:: YOUR ASSIGNMENT ::
In the records below, find the line that contains "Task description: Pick" and the line that contains "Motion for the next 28". Set down exactly those lines and every line between them, and nothing more.

:: RECORDS FOR THIS TASK ::
• • • • • • •

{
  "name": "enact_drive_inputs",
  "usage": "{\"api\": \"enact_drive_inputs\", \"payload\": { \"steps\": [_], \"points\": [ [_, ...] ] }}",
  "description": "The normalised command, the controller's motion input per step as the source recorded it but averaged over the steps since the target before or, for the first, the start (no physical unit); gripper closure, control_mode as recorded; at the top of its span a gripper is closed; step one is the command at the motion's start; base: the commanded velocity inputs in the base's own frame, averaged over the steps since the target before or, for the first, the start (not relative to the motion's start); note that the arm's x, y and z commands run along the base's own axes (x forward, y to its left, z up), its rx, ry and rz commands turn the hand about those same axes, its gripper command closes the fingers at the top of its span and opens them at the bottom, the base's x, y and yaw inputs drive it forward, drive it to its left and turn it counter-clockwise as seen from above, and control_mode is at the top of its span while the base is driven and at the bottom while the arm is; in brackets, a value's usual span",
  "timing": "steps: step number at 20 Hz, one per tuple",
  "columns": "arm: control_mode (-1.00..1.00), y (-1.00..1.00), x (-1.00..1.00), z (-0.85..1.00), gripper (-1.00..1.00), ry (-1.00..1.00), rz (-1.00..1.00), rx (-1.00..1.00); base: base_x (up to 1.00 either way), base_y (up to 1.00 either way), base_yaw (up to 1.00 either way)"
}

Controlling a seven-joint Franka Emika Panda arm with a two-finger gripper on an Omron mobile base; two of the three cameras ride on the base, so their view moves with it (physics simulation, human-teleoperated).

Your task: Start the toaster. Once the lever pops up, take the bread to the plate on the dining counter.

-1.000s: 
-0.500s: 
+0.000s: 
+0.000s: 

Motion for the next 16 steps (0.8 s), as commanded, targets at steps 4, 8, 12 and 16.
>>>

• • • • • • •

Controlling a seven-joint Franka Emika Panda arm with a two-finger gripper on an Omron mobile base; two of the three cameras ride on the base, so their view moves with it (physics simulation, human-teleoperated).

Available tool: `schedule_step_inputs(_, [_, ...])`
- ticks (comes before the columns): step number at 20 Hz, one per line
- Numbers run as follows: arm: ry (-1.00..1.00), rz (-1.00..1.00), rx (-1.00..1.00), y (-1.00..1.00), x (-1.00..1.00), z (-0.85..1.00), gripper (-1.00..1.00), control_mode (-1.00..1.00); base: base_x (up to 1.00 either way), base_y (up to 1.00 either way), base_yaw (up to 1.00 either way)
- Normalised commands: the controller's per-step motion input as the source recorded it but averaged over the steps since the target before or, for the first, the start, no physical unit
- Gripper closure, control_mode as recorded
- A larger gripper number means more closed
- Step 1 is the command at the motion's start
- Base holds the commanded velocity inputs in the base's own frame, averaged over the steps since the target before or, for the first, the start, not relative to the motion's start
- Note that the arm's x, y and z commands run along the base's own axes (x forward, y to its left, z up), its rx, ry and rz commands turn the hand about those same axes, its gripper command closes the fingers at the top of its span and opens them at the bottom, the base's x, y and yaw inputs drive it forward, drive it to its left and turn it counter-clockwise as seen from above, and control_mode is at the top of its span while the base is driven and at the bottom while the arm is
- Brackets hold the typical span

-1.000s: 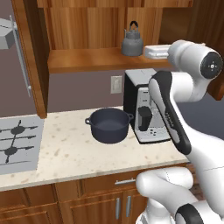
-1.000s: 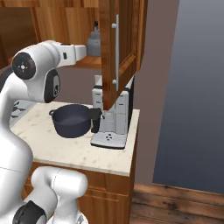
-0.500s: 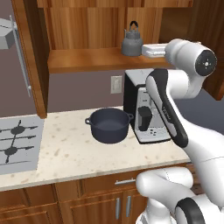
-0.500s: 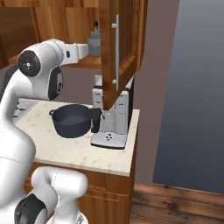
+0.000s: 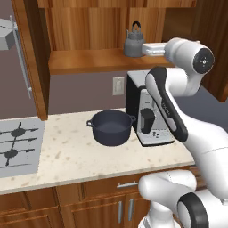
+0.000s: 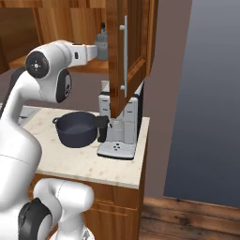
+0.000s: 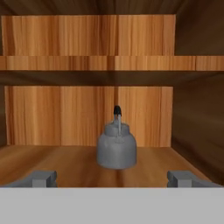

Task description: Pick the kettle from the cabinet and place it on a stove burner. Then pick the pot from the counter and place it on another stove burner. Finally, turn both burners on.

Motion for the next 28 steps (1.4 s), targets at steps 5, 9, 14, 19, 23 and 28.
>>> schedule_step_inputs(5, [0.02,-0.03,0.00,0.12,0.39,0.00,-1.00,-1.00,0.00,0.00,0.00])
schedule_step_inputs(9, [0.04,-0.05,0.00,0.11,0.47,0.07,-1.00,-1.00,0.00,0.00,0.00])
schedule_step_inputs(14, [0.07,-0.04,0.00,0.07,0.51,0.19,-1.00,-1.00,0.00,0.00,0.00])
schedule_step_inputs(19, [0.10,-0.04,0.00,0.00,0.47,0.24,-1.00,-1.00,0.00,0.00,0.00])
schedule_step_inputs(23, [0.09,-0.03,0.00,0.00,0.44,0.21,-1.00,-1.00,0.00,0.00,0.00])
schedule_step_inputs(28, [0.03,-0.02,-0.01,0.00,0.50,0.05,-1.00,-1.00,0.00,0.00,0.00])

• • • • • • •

:: EXERCISE RESULT ::
Task description: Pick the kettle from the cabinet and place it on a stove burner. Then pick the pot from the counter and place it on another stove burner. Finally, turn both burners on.

Motion for the next 28 steps (1.4 s), targets at steps 5, 9, 14, 19, 23 and 28.

Nothing more is required for this exercise.